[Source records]
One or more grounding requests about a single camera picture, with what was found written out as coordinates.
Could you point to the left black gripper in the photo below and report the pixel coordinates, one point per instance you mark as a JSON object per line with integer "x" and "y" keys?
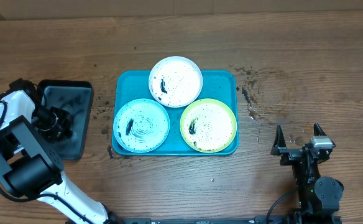
{"x": 65, "y": 124}

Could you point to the yellow-green round plate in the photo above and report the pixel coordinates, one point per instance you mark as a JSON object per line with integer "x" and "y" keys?
{"x": 208, "y": 125}

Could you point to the black water tray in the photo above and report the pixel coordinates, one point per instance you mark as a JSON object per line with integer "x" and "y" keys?
{"x": 75, "y": 97}

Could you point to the light blue round plate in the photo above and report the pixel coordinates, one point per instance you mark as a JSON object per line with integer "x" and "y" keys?
{"x": 141, "y": 126}

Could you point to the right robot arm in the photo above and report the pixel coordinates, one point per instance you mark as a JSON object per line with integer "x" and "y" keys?
{"x": 318, "y": 196}

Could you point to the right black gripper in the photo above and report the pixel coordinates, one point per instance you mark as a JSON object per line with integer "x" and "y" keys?
{"x": 290, "y": 155}

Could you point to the teal plastic serving tray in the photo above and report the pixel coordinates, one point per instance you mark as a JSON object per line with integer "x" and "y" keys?
{"x": 217, "y": 84}

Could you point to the white round plate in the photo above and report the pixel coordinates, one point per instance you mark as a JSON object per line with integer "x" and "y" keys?
{"x": 175, "y": 81}

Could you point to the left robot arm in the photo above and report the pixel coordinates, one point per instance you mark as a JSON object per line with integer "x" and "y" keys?
{"x": 30, "y": 168}

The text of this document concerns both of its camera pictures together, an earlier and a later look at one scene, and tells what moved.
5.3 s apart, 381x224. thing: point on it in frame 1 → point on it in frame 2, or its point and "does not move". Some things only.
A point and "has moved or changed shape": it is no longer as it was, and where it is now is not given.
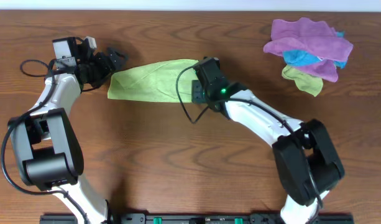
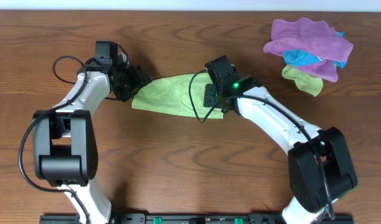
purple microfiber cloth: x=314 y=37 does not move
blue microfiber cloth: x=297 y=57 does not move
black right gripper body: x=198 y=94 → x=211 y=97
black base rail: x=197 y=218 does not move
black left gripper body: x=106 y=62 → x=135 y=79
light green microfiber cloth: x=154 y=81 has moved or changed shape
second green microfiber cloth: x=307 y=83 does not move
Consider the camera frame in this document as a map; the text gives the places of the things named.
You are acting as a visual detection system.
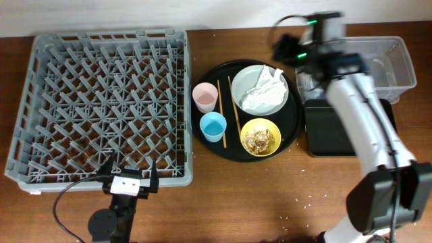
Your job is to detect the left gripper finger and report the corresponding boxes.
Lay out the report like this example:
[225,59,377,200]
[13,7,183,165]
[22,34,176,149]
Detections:
[97,153,115,176]
[149,159,159,194]

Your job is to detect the white paper napkin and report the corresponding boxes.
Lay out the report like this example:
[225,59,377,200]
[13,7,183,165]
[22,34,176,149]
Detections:
[240,65,288,109]

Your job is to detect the grey round plate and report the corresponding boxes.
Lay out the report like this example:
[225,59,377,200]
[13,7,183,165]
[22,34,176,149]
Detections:
[232,65,290,116]

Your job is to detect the blue plastic cup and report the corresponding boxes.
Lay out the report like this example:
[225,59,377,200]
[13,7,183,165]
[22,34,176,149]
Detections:
[199,111,227,142]

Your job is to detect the yellow plastic bowl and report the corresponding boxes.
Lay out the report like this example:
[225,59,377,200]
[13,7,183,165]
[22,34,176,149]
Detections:
[240,118,281,157]

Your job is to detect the pink plastic cup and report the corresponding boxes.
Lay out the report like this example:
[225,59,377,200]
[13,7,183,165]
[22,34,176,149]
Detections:
[192,82,219,113]

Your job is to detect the food scraps with rice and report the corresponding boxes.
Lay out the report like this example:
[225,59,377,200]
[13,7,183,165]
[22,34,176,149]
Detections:
[242,129,274,155]

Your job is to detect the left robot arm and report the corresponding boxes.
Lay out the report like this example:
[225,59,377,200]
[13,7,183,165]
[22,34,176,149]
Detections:
[88,153,159,242]

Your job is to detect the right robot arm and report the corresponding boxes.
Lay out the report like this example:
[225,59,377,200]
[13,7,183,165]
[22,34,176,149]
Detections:
[272,34,431,242]

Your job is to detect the grey plastic dishwasher rack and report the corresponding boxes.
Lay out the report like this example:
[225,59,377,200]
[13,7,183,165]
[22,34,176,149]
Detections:
[5,29,193,194]

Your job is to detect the clear plastic waste bin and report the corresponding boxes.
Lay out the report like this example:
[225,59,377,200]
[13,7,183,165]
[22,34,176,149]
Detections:
[295,36,418,105]

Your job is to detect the right wooden chopstick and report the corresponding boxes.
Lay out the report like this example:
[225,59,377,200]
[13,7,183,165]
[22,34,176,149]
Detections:
[227,76,241,139]

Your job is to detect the wooden chopstick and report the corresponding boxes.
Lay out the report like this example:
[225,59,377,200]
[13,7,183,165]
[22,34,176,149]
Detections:
[217,80,227,149]
[227,76,241,139]

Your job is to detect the round black serving tray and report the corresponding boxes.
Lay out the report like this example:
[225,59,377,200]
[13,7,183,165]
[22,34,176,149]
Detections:
[191,59,304,163]

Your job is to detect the left wooden chopstick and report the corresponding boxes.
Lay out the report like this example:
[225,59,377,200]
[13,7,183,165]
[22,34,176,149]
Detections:
[217,80,227,149]

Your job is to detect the black rectangular tray bin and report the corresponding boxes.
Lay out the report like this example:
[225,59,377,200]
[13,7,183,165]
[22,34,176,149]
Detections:
[304,98,402,157]

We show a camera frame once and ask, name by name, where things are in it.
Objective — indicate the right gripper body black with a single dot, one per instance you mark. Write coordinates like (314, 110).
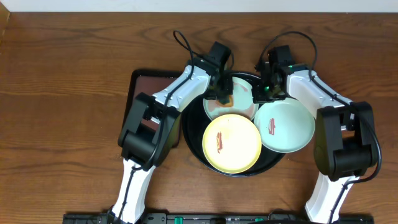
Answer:
(265, 92)

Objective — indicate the yellow plate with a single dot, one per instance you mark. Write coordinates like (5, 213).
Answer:
(231, 143)

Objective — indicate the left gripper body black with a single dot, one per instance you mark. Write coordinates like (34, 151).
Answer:
(222, 92)

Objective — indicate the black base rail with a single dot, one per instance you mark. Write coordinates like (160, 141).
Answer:
(162, 218)

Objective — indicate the round black tray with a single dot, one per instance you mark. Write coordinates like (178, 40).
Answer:
(195, 121)

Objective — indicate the light green plate top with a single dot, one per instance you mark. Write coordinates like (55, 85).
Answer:
(240, 102)

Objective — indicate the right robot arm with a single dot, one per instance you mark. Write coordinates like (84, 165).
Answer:
(345, 141)

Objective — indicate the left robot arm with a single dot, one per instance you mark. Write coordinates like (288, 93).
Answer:
(152, 123)

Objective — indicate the rectangular black brown tray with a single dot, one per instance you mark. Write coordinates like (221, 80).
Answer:
(148, 81)

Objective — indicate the light green plate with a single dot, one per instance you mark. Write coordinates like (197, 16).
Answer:
(285, 126)
(240, 102)

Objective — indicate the green orange sponge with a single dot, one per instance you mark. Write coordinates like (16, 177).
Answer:
(226, 102)

> [YOUR GOAL] Which of the lines above include the string "base"? Pick them out and copy them.

> [ANSWER FOR THE TASK]
black base rail: x=197 y=218 does not move
Objective — indicate the black base rail with a single dot, one per instance you mark. Write coordinates like (160, 141).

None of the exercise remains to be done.